Not all knowledge comes from the mind. Your body, your heart, your intuition. Sometimes memories even have minds of their own.
Saya suka cerita Luna dan Xan si Penyihir ini. Memang ada yang bilang bertele-tele, yeah memang soal Xan yang mulai rapuh itu terkesan diulang-ulang. Luna yang digambarkan powerful pun tidak se-powerful yang saya bayangkan, tetapi ya tetap powerful, meski tidak terlalu diexplore. Tapi untuk kategori young-adult, saya suka buku ini. Ringan, nggak banyak konflik, dan karakternya adorable banget! Apalagi si dragon :D Jadi pingin punya piaraan naga deh!

Banyak juga kutipan kata-kata bijak dari Xan atau monster rawa yang njleb.
Just because you don't see something doesn't mean it isn't there. Some of the most wonderful things in the world are invisible. Trusting in invisible things makes them more powerful and wondrous.
Kisah ini juga menggambarkan bahwa duka yang mendalam bisa menghancurkan seseorang. Maka lebih baik berharap, jangan pernah hilang harapan, meski hanya secercah saja, karena jika manusia sudah berduka yang mendalam, maka dirinya akan hancur.

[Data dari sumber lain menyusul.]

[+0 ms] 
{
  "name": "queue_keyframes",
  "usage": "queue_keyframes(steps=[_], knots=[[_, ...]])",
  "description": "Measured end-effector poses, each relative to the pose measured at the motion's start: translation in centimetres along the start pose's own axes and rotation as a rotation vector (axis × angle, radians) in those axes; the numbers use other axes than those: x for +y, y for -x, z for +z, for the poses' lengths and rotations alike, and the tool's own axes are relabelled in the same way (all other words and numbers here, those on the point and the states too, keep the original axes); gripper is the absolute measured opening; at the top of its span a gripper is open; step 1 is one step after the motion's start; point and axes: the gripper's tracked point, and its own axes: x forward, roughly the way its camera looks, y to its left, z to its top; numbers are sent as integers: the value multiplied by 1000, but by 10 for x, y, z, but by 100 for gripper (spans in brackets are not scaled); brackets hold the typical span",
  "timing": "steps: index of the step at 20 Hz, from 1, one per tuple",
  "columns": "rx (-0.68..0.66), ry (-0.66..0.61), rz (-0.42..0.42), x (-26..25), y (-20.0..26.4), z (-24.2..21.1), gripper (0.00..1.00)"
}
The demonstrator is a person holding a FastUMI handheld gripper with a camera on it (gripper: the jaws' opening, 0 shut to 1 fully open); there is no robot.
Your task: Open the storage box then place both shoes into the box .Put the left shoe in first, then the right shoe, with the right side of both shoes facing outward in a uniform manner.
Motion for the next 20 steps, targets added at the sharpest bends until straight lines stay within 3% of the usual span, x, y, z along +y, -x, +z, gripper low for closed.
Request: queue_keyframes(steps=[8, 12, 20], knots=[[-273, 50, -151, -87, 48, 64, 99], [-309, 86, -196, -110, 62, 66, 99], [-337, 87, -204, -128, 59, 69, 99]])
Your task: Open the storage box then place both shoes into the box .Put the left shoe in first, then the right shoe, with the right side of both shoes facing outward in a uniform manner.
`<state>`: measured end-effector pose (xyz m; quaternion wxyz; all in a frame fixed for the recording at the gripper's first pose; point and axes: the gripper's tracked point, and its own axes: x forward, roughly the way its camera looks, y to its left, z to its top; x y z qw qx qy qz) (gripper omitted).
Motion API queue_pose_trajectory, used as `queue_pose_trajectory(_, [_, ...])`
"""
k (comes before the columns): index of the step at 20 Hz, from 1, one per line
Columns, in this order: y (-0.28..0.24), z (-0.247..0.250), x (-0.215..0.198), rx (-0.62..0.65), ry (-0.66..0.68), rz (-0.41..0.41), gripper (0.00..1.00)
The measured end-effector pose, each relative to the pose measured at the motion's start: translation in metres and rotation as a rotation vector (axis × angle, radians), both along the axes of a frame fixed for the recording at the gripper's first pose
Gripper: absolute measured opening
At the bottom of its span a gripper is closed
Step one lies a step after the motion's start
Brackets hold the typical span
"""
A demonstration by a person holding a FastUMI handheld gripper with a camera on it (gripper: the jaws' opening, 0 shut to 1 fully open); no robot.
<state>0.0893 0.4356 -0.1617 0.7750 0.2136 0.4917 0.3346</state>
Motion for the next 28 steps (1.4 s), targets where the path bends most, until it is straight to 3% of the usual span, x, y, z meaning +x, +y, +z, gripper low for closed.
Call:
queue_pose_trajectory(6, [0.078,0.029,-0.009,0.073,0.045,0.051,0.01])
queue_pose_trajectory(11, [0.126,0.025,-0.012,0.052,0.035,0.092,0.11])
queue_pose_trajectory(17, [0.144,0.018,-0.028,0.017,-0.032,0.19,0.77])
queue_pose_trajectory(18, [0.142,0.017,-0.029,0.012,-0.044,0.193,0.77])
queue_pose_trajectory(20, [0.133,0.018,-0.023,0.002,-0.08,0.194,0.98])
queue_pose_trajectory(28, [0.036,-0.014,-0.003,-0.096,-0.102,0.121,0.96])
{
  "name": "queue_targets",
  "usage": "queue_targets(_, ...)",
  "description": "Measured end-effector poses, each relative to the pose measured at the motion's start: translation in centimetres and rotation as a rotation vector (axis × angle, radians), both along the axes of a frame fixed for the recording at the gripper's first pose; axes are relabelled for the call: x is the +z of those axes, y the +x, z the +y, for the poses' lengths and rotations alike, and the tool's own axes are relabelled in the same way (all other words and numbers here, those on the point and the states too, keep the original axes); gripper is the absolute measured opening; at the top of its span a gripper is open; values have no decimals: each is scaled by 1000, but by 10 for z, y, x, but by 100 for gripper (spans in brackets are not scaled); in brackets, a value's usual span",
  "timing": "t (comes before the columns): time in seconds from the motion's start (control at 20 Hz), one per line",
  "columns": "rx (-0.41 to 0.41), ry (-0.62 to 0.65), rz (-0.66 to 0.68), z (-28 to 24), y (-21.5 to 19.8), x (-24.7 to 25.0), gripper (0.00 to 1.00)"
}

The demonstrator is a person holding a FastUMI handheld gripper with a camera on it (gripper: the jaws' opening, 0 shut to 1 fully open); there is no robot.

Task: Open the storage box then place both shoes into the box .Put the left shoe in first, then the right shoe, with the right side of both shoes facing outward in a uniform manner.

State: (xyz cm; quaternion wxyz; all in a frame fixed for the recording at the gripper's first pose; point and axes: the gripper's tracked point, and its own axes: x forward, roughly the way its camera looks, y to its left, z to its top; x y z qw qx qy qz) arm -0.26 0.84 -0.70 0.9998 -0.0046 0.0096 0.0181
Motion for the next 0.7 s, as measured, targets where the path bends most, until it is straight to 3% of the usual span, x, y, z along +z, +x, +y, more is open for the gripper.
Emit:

And the more they asked, the more they wondered. And the more they wondered, the more they hoped. And the more they hoped, the more the clouds of sorrow lifted, drifted, and burned away in the heat of a brightening sky.
Dan saya specially love hubungan antara mereka berempat: penyihir, monster rawa, dragon, dan Luna. Kombinasi yang aneh, namun manis.